** WHAT THIS TASK INVOLVES **
Beginning at the line that contains "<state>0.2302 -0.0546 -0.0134", return every remaining line of the data below exactly; return nothing before it.

** COLLECTED MATERIAL **
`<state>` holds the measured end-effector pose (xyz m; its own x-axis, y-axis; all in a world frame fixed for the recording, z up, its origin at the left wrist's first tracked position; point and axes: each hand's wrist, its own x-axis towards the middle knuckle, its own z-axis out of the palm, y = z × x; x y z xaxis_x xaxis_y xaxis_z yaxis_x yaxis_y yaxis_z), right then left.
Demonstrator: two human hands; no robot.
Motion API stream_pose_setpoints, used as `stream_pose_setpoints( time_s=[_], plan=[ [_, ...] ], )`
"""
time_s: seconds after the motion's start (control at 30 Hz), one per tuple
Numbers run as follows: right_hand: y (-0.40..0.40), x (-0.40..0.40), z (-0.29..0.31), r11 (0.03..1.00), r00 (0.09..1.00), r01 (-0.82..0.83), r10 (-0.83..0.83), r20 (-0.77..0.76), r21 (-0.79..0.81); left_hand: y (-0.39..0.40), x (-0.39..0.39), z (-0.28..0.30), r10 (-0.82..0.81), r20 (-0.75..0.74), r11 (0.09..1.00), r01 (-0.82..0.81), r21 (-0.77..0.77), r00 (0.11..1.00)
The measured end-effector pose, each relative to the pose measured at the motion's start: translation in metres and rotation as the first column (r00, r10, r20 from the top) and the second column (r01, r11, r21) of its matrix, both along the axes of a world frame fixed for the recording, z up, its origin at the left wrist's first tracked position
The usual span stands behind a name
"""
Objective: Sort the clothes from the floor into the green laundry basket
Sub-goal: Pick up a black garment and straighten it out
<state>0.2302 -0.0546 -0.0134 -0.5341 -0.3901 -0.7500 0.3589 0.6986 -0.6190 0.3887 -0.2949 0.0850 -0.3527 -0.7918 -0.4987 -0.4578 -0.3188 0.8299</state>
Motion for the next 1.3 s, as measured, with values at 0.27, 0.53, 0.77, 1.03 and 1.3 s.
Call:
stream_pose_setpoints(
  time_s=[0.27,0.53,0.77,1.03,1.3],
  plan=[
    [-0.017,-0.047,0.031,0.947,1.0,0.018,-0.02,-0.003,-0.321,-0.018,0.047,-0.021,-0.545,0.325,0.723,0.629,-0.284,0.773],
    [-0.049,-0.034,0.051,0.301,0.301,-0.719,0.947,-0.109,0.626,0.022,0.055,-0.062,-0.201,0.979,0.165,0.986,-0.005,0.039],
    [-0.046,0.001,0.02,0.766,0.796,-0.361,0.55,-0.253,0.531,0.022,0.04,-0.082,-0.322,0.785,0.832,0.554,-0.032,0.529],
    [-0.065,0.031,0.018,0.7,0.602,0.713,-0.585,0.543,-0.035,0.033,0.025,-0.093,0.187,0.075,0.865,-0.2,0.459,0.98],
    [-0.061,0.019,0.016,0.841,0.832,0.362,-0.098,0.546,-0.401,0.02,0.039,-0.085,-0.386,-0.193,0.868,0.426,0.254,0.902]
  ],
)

** YOUR RESPONSE **
<state>0.2302 -0.0546 -0.0134 -0.5341 -0.3901 -0.7500 0.3589 0.6986 -0.6190 0.3887 -0.2949 0.0850 -0.3527 -0.7918 -0.4987 -0.4578 -0.3188 0.8299</state>
Motion for the next 1.3 s, as measured, with values at 0.27, 0.53, 0.77, 1.03 and 1.3 s.
Call:
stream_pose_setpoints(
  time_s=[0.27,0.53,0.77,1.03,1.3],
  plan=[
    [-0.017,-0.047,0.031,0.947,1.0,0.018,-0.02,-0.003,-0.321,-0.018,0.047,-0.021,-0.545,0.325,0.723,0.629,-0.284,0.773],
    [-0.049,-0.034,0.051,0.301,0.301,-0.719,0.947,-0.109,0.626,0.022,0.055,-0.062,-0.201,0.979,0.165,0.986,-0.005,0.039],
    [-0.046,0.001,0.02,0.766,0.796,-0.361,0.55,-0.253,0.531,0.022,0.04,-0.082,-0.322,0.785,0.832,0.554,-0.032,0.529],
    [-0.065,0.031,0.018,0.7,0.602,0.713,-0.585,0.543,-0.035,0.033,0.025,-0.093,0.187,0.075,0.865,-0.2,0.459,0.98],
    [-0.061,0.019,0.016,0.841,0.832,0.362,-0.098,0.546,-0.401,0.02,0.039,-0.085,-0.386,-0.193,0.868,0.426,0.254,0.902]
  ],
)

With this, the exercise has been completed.